The second difluorinated product which is already formed after 1 h but is most abundantly present after 2 h of incubation (Fig. 2C) is assigned to 2,3-difluoromaleylacetate. This assignment is based on the fact that 4-hydroxymuconic semialdehydes are readily converted by 4-hydroxymuconic semialdehyde dehydrogenases to the corresponding maleylacetates (77, 96). Maleylacetates can exist in the keto and enol tautomeric forms (76). Conversion of the 2,3-difluoro-4-hydroxymuconic semialdehyde to enol-2,3-difluoromaleylacetate does not change the direct environment of the two fluorine atoms, and only small differences in chemical shift values will occur. Therefore, the chemical shift values of −130.3 and −154.0 ppm are assigned to enol-2,3-difluoromaleylacetate. Figure 2C also shows the formation of a minor compound with resonances at −129.0 and −142.1 ppm. This compound is assigned to keto-2,3-difluoromaleylacetate. The keto tautomer of the maleylacetate drastically changes the chemical shift value of the 3-fluoro substituent, whereas the surrounding environment of the 2-fluoro substituent does not significantly change. Thus, the chemical shift value of −129.0 ppm is assigned to the 2-fluoro substituent, whereas the chemical shift value of −142.1 ppm is assigned to the 3-fluoro substituent of keto-2,3-difluoromaleylacetate. Halogenated maleylacetates generally are further degraded by reductive dehalogenation to β-ketoadipate (10, 46, 90). Therefore, the strong increase in fluoride anion observed in Fig. 2B and C most likely results from maleylacetate reductase activity present in P. fluorescens ACB.

A 2-h incubation of 2,5-difluorohydroquinone with cell extract of P. fluorescens ACB resulted in the conversion of about 80% of the aromatic substrate (results not shown). Formation of about 25% fluoride anions (−123.0 ppm) and one main difluorinated aromatic product with resonances at −110.7 and −174.9 ppm was observed, showing ring splitting between C-1 and C-6. This compound is tentatively assigned to 2,5-difluoro-4-hydroxymuconic semialdehyde or enol-2,5-difluoromaleylacetate (Table 1).

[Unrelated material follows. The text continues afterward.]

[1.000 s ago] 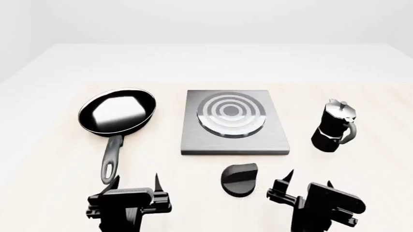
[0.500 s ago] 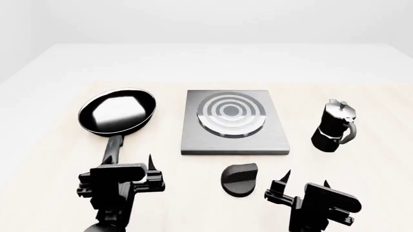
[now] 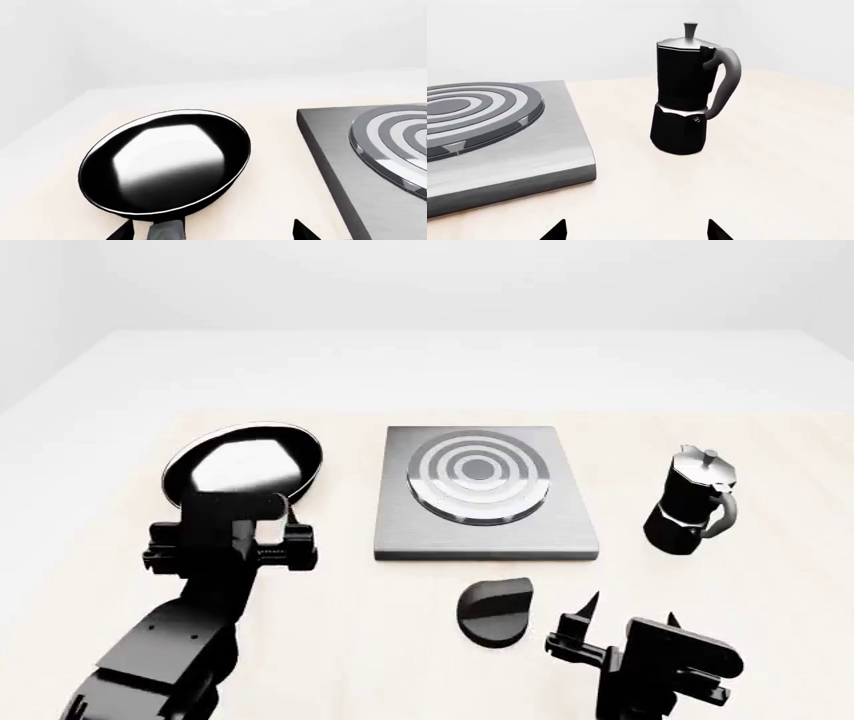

A 2-h incubation of 3,5-difluorohydroquinone with cell extract of P. fluorescens ACB did not show accumulation of fluorinated compounds (results not shown). Under the conditions applied, nearly 100% of the fluorinated aromatic substrate was converted into fluoride anions.

Partial purification of HQDO.

Purification of HQDO by ammonium sulfate fractionation and hydrophobic interaction chromatography resulted in an enzyme preparation with a specific activity of about 0.5 U mg−1. The partially purified enzyme was rather unstable and rapidly lost activity. Part of the HQDO activity could be restored by incubation of the enzyme with iron(II) salts. The partially purified enzyme showed two main bands on SDS-PAGE around 38 kDa and 70 kDa. The N-terminal sequence of the 70-kDa protein (SAFNTTLPSLDY) corresponded to that of residues 2 to 13 of 4-hydroxyacetophenone monooxygenase (44). The N-terminal sequence of the 38-kDa protein was found to be AMLEAVETEN. Except for the starting methionine, this sequence corresponds to the N-terminal part of orf2 of the hap gene cluster (see below).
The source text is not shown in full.